++++ Data provided

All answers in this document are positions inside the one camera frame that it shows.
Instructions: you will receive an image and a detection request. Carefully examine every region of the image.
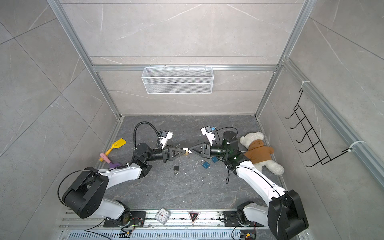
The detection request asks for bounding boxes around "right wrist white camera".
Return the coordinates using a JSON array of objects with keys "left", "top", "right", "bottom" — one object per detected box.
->
[{"left": 201, "top": 126, "right": 216, "bottom": 146}]

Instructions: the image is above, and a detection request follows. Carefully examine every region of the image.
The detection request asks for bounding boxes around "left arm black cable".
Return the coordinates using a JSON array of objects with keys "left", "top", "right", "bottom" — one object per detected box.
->
[{"left": 131, "top": 121, "right": 160, "bottom": 164}]

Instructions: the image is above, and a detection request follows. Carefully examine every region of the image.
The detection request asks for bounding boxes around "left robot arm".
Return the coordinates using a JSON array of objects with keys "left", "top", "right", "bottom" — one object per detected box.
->
[{"left": 59, "top": 143, "right": 190, "bottom": 220}]

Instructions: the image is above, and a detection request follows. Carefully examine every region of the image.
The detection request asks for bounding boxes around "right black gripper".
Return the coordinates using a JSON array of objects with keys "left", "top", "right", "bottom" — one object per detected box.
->
[{"left": 190, "top": 141, "right": 231, "bottom": 161}]

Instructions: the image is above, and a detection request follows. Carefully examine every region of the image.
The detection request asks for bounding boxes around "small white clock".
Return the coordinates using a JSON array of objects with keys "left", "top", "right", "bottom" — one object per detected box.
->
[{"left": 154, "top": 208, "right": 172, "bottom": 225}]

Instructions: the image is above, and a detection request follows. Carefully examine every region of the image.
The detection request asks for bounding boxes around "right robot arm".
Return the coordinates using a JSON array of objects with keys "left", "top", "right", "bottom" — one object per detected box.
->
[{"left": 190, "top": 131, "right": 309, "bottom": 240}]

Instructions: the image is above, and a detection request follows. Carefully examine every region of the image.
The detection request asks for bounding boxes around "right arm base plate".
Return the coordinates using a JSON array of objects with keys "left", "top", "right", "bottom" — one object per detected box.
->
[{"left": 219, "top": 211, "right": 263, "bottom": 227}]

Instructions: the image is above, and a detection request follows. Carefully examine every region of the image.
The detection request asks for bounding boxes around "red triangle warning sign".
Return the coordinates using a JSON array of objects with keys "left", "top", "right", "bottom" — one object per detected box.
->
[{"left": 188, "top": 211, "right": 201, "bottom": 225}]

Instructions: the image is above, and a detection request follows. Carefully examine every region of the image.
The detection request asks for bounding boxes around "white teddy bear brown hoodie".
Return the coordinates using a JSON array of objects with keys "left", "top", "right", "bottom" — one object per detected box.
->
[{"left": 240, "top": 132, "right": 285, "bottom": 176}]

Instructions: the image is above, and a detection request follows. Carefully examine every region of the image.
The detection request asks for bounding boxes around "black wire hook rack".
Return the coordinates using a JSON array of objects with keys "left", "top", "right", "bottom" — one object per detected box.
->
[{"left": 284, "top": 89, "right": 353, "bottom": 168}]

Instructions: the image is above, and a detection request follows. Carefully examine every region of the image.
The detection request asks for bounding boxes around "wrist white camera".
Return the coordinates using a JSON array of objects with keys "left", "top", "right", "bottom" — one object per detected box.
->
[
  {"left": 157, "top": 130, "right": 173, "bottom": 149},
  {"left": 201, "top": 126, "right": 216, "bottom": 146}
]

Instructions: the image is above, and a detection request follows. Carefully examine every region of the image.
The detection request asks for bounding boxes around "white wire mesh basket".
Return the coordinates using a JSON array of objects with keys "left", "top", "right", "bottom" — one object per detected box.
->
[{"left": 142, "top": 67, "right": 214, "bottom": 95}]

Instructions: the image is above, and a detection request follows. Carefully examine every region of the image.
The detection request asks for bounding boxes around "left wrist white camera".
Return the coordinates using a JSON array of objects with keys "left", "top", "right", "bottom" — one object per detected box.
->
[{"left": 157, "top": 130, "right": 173, "bottom": 149}]

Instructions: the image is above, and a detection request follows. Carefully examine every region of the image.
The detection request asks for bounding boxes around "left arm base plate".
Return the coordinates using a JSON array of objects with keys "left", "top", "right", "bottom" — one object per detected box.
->
[{"left": 103, "top": 211, "right": 147, "bottom": 228}]

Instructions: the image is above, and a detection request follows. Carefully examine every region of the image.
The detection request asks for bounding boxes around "pink purple toy shovel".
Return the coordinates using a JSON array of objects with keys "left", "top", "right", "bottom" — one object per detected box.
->
[{"left": 99, "top": 153, "right": 121, "bottom": 168}]

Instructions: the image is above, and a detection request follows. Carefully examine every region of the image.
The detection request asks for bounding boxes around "yellow toy shovel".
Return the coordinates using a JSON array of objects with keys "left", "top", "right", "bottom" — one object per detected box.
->
[{"left": 105, "top": 139, "right": 126, "bottom": 156}]

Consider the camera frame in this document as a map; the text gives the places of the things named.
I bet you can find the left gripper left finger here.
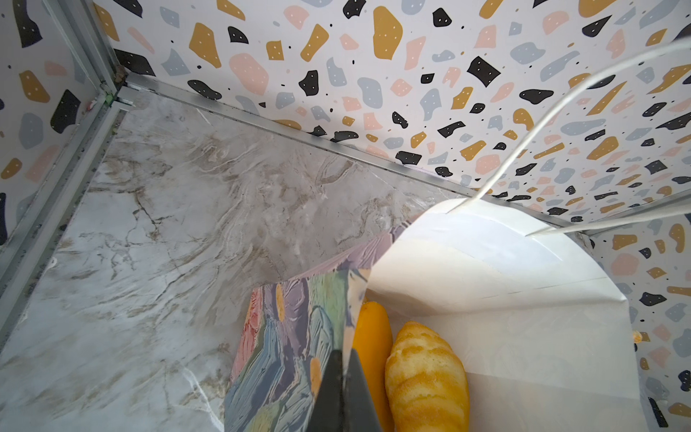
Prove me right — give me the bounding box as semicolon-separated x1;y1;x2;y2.
306;350;344;432

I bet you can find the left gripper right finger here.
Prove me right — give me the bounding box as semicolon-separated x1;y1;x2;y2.
343;349;383;432

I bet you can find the striped croissant roll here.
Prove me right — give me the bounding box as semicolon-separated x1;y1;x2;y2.
384;321;470;431

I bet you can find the golden shell bread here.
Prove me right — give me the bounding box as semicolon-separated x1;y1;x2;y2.
353;302;395;432

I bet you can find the floral paper gift bag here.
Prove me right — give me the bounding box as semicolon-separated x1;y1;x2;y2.
222;37;691;432

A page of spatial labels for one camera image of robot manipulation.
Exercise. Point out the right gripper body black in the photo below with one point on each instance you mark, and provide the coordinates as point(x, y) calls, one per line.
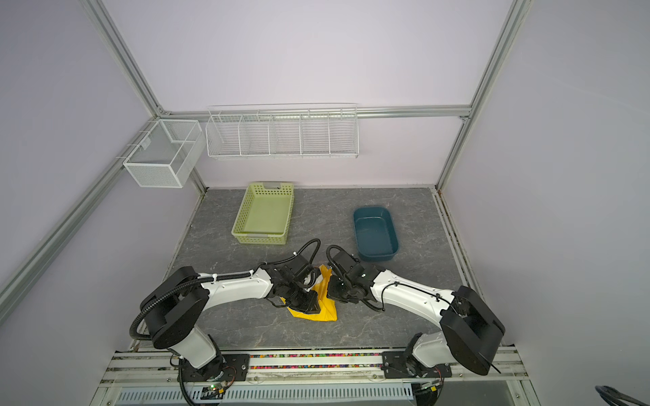
point(341, 291)

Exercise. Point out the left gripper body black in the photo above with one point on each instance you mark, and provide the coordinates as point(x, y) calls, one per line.
point(299, 299)

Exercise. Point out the yellow paper napkin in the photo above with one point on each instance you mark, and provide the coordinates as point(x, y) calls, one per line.
point(327, 309)

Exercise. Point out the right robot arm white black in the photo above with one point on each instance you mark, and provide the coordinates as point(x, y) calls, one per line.
point(469, 332)

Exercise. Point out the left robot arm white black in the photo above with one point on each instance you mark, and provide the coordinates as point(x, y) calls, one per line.
point(168, 316)

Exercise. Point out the dark teal plastic bin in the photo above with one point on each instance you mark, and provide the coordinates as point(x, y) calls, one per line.
point(375, 235)

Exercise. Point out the green perforated plastic basket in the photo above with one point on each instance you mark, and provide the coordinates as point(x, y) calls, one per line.
point(265, 214)

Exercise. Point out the white wire shelf rack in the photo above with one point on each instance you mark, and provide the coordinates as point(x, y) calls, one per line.
point(283, 130)

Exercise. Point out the white mesh wall basket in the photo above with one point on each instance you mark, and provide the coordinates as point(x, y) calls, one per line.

++++++++

Repeat the records verbatim, excluding pictures.

Answer area:
All answers in this document are positions inside the one camera frame that it shows.
Instructions: you will receive an image and a detection request. Carefully examine every region of the image.
The detection request asks for bounding boxes around "right wrist white camera".
Return the coordinates using a JSON array of objects with keys "left", "top", "right", "bottom" — one object per detected box.
->
[{"left": 201, "top": 126, "right": 216, "bottom": 146}]

Instructions: the image is above, and a detection request follows. Carefully examine every region of the image.
The detection request asks for bounding boxes around "left arm black cable".
Return the coordinates using a JSON array of objects with keys "left", "top", "right", "bottom" — one object per detected box.
->
[{"left": 131, "top": 121, "right": 160, "bottom": 164}]

Instructions: the image is above, and a detection request follows. Carefully examine every region of the image.
The detection request asks for bounding boxes around "left robot arm".
Return the coordinates using a JSON array of objects with keys "left", "top", "right", "bottom" — one object per detected box.
->
[{"left": 59, "top": 143, "right": 190, "bottom": 220}]

Instructions: the image is above, and a detection request follows. Carefully examine every region of the image.
The detection request asks for bounding boxes around "right black gripper".
Return the coordinates using a JSON array of objects with keys "left", "top", "right", "bottom" — one object per detected box.
->
[{"left": 190, "top": 141, "right": 231, "bottom": 161}]

Instructions: the image is above, and a detection request follows. Carefully examine every region of the image.
The detection request asks for bounding boxes around "small white clock".
Return the coordinates using a JSON array of objects with keys "left", "top", "right", "bottom" — one object per detected box.
->
[{"left": 154, "top": 208, "right": 172, "bottom": 225}]

Instructions: the image is above, and a detection request follows. Carefully examine every region of the image.
The detection request asks for bounding boxes around "right robot arm".
Return the coordinates using a JSON array of objects with keys "left", "top", "right", "bottom" — one object per detected box.
->
[{"left": 190, "top": 131, "right": 309, "bottom": 240}]

Instructions: the image is above, and a detection request follows. Carefully examine every region of the image.
The detection request asks for bounding boxes around "right arm base plate".
Return the coordinates using a JSON array of objects with keys "left", "top", "right", "bottom" — one object per detected box.
->
[{"left": 219, "top": 211, "right": 263, "bottom": 227}]

Instructions: the image is above, and a detection request follows. Carefully examine every region of the image.
The detection request asks for bounding boxes around "red triangle warning sign".
Return the coordinates using a JSON array of objects with keys "left", "top", "right", "bottom" — one object per detected box.
->
[{"left": 188, "top": 211, "right": 201, "bottom": 225}]

Instructions: the image is above, and a detection request follows. Carefully examine every region of the image.
The detection request asks for bounding boxes around "white teddy bear brown hoodie".
Return the coordinates using a JSON array of objects with keys "left", "top", "right", "bottom" — one object per detected box.
->
[{"left": 240, "top": 132, "right": 285, "bottom": 176}]

Instructions: the image is above, and a detection request follows. Carefully examine every region of the image.
The detection request asks for bounding boxes around "black wire hook rack".
Return the coordinates using a JSON array of objects with keys "left", "top", "right", "bottom" — one object per detected box.
->
[{"left": 284, "top": 89, "right": 353, "bottom": 168}]

Instructions: the image is above, and a detection request follows. Carefully examine every region of the image.
The detection request asks for bounding boxes around "wrist white camera".
Return the coordinates using a JSON array of objects with keys "left", "top", "right", "bottom" — one object per detected box.
->
[
  {"left": 157, "top": 130, "right": 173, "bottom": 149},
  {"left": 201, "top": 126, "right": 216, "bottom": 146}
]

Instructions: the image is above, and a detection request follows. Carefully examine every region of the image.
The detection request asks for bounding boxes around "white wire mesh basket".
Return the coordinates using a JSON array of objects with keys "left", "top", "right", "bottom" — one object per detected box.
->
[{"left": 142, "top": 67, "right": 214, "bottom": 95}]

Instructions: the image is above, and a detection request follows. Carefully examine every region of the image.
The detection request asks for bounding boxes around "left wrist white camera".
Return the coordinates using a JSON array of objects with keys "left", "top", "right", "bottom" — one object per detected box.
->
[{"left": 157, "top": 130, "right": 173, "bottom": 149}]

Instructions: the image is above, and a detection request follows. Carefully examine every region of the image.
The detection request asks for bounding boxes around "left arm base plate".
Return the coordinates using a JSON array of objects with keys "left", "top", "right", "bottom" — one object per detected box.
->
[{"left": 103, "top": 211, "right": 147, "bottom": 228}]

Instructions: the image is above, and a detection request follows. Carefully examine every region of the image.
The detection request asks for bounding boxes around "pink purple toy shovel".
Return the coordinates using a JSON array of objects with keys "left", "top", "right", "bottom" — one object per detected box.
->
[{"left": 99, "top": 153, "right": 121, "bottom": 168}]

Instructions: the image is above, and a detection request follows. Carefully examine every region of the image.
The detection request asks for bounding boxes around "yellow toy shovel".
Return the coordinates using a JSON array of objects with keys "left", "top", "right", "bottom" — one object per detected box.
->
[{"left": 105, "top": 139, "right": 126, "bottom": 156}]

Consider the camera frame in this document as a map; the text gives the places of the things named.
I bet you can find the left gripper left finger here.
Prove me right — give me the bounding box as semicolon-separated x1;y1;x2;y2.
306;350;344;432

I bet you can find the left gripper right finger here.
Prove me right — give me the bounding box as semicolon-separated x1;y1;x2;y2.
343;349;383;432

I bet you can find the striped croissant roll here.
Prove me right — give me the bounding box as semicolon-separated x1;y1;x2;y2.
384;321;470;431

I bet you can find the golden shell bread here.
Prove me right — give me the bounding box as semicolon-separated x1;y1;x2;y2.
353;302;395;432

I bet you can find the floral paper gift bag here.
Prove me right — give me the bounding box as semicolon-separated x1;y1;x2;y2.
222;37;691;432

A page of spatial labels for one camera image of robot manipulation.
Exercise. Point out the right gripper body black in the photo below with one point on each instance you mark, and provide the coordinates as point(x, y) calls, one per line.
point(341, 291)

Exercise. Point out the left gripper body black in the photo above with one point on each instance you mark, and provide the coordinates as point(x, y) calls, one per line.
point(299, 299)

Exercise. Point out the yellow paper napkin in the photo above with one point on each instance you mark, and provide the coordinates as point(x, y) calls, one per line.
point(327, 309)

Exercise. Point out the right robot arm white black in the photo above with one point on each instance you mark, and provide the coordinates as point(x, y) calls, one per line.
point(469, 332)

Exercise. Point out the left robot arm white black in the photo above with one point on each instance you mark, and provide the coordinates as point(x, y) calls, one per line.
point(168, 316)

Exercise. Point out the dark teal plastic bin in the photo above with one point on each instance you mark, and provide the coordinates as point(x, y) calls, one per line.
point(375, 235)

Exercise. Point out the green perforated plastic basket in the photo above with one point on each instance you mark, and provide the coordinates as point(x, y) calls, one per line.
point(265, 214)

Exercise. Point out the white wire shelf rack in the photo above with one point on each instance you mark, and provide the coordinates as point(x, y) calls, one per line.
point(283, 130)

Exercise. Point out the white mesh wall basket in the photo above with one point on each instance you mark, and provide the coordinates as point(x, y) calls, one per line.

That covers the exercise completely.